* [Problem requirements]: Go through the listing below and return each line that includes "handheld".
----
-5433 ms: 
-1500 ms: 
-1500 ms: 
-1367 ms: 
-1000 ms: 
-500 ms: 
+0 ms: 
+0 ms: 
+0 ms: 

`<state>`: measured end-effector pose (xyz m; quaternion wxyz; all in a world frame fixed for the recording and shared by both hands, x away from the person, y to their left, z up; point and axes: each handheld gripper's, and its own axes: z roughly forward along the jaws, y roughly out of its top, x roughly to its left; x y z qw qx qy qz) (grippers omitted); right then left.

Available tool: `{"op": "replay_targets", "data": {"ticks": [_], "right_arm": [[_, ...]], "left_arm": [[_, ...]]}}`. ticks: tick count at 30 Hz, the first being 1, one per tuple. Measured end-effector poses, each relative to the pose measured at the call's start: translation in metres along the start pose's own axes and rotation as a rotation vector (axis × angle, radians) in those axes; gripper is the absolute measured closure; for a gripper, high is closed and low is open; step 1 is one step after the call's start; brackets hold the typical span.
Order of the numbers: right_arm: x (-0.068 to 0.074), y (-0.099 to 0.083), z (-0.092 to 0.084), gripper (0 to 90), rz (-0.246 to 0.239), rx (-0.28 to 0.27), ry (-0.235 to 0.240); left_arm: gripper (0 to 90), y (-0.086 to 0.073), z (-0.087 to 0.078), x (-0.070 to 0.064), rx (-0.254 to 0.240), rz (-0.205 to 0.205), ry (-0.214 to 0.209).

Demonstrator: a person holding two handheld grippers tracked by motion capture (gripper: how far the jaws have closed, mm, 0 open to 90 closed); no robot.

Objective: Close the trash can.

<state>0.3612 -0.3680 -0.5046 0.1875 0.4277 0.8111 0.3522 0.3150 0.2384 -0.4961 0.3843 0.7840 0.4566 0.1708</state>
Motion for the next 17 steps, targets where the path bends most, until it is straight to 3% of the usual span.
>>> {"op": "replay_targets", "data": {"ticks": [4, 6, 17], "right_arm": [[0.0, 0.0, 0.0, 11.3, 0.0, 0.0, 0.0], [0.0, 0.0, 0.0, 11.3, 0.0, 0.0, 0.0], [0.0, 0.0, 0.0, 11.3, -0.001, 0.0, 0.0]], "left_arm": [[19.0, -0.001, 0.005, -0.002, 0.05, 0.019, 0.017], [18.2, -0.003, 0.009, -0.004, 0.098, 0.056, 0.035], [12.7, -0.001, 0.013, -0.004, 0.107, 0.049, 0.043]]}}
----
* [Exercise output]:
`<state>`: measured end-effector pose (xyz m; quaternion wxyz; all in a world frame fixed for the recording and shared by both hands, x away from the person, y to their left, z up; point and axes: each handheld gripper's, and its own axes: z roughly forward along the jaws, y roughly out of its top, x roughly to its left; x y z qw qx qy qz) (grippers omitted); right then left.
Demonstrator: a person holding two handheld grippers tracked by motion capture (gripper: how far the jaws have closed, mm, 0 open to 90 closed); no robot.

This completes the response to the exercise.